In this posture, 10 random combinations of stimulation parameters (voltage, pulse width and frequency) were tested. These combinations were generated by a custom-written script in MATLAB (version R2014a, MathWorks, MA, USA), for each patient individually. The ranges from which the stimulation parameters were randomly extracted were as follows: voltage 1.5–4 V with intervals of 0.1 V; pulse width 60–240 µs with intervals of 10µs and frequency 60–185 Hz with intervals of 5 Hz. The script selected at random one voltage, one pulse width and one frequency, from a pool of 12,844 theoretical combinations. The process was repeated 10 times for every patient. For each experimental combination, a 5s accelerometer recording was performed once the effects of the previous settings disappeared. Patients also indicated whether stimulation felt better in terms of tremor control compared to baseline. If side-effects emerged, stimulation was not further increased (thus attaining a pseudorandom set of parameters). However, the transition between combinations was done systematically to maximize the chance of employing a given set of parameters. Namely, we identified the parameters that needed to be lowered or increased in the subsequent setting. Given that higher current charges are more likely to cause side-effects, the parameters were prioritized as follows: parameter requiring the greatest decrements, followed by eventual lesser decrements, least increments and greatest increments, respectively. Therefore, parameters requiring decreases were adjusted first. If the remaining parameters needed to be increased, the one requiring the smallest increase was adjusted first. If the remaining changes were to cause side-effects, increments would be stopped, and the final combination would be noted. By applying this system, the pseudo character of the random parameters was deemed by the patient safety and not by the clinician’s bias.
In case the new stimulation parameters led to improved tremor control and/or less side-effects compared to the baseline settings, patients maintained these parameters. To evaluate whether the new empirical settings retained tremor control, patients were approached by telephone 6–17 weeks later. Patients indicated whether tremor control was similar, better or worse compared to baseline settings and whether side-effects had emerged.

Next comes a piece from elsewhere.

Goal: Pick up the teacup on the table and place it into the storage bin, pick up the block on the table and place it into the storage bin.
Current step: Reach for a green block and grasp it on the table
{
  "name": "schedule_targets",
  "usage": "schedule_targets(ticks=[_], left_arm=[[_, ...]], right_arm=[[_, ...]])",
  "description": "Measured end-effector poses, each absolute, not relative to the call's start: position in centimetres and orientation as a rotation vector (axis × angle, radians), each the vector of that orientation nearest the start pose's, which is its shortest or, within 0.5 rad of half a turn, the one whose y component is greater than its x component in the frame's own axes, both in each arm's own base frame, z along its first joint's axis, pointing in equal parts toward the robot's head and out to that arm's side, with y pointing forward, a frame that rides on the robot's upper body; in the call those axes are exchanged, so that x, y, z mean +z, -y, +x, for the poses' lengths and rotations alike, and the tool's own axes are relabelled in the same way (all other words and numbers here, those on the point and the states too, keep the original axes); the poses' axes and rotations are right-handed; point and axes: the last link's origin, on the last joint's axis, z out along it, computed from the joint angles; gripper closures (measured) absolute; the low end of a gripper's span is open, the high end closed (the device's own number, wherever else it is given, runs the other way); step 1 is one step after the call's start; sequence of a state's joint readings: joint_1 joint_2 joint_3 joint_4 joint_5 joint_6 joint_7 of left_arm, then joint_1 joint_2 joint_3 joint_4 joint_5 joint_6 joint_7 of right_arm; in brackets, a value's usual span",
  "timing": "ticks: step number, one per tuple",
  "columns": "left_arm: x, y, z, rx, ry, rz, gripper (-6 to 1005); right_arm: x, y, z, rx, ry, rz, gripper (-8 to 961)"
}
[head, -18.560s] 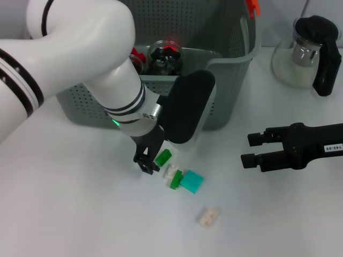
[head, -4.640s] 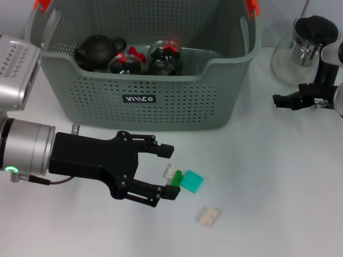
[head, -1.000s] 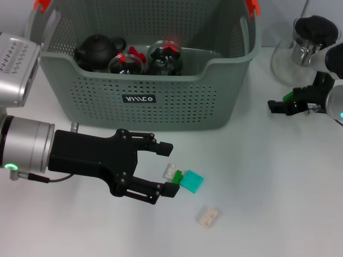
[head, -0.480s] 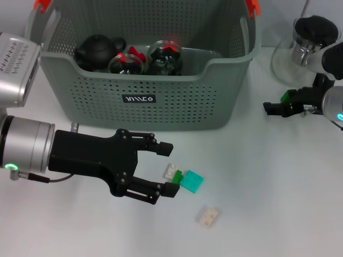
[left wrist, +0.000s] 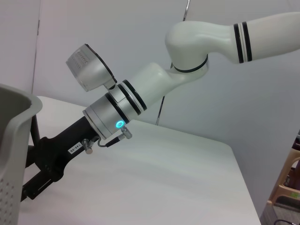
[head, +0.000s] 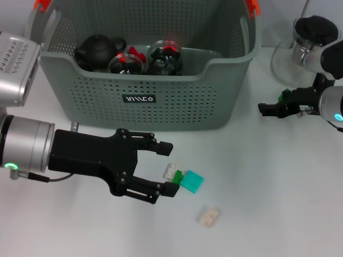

2.2.3. Evaluation of the Experimental Settings

The combinations of stimulation parameters that led to the best tremor reduction were identified by the individual ratings of the patients (subjective) and the accelerometer signal (objective). The effect on tremor of the best subjective and objective random stimulation parameters was compared to that of the baseline settings. Medium-term efficacy (i.e., beyond the clinical setting) was determined by contrasting the patient-reported improvements to baseline tremor control. Next, the subjective and objective stimulation parameters were compared to baseline settings to determine whether tremor control was achieved with significantly different parameters or levels of total electrical energy delivered (TEED, [20]).

3. Statistical Analysis

Statistical analysis was performed using SPSS (SPSS IBM version 23.0, Armonk, NY, USA). Data normality was tested with the Kolmogorov–Smirnov test. For correlations, Pearson’s correlation or Spearman’s rank-order correlation were used accordingly and reported together with the percentage of explained variance (r2). In the case of within-subject measurements, paired sample t-tests were used for normally distributed data and two-tailed Wilcoxon signed-rank tests for nonparametric distributions. For nonparametric, independent comparisons, the Kruskal–Wallis test was used. Significance was set at p < 0.05.

4. Results

4.1. Meta-Analysis

4.1.1. Study Inclusion and Data Characteristics

Our PubMed search yielded a total of 777 studies. Four duplicates were removed, leaving 773 studies for title and abstract screening. Here, 538 studies did not fulfil the inclusion criteria. The remainder of 235 full-text studies were assessed for eligibility. Four additional studies were identified through cross-reference screening and added to the eighty-three studies selected for data extraction, involving 1652 patients (Figure 1, Supplementary Table S1). Data exhibited a nonparametric distribution.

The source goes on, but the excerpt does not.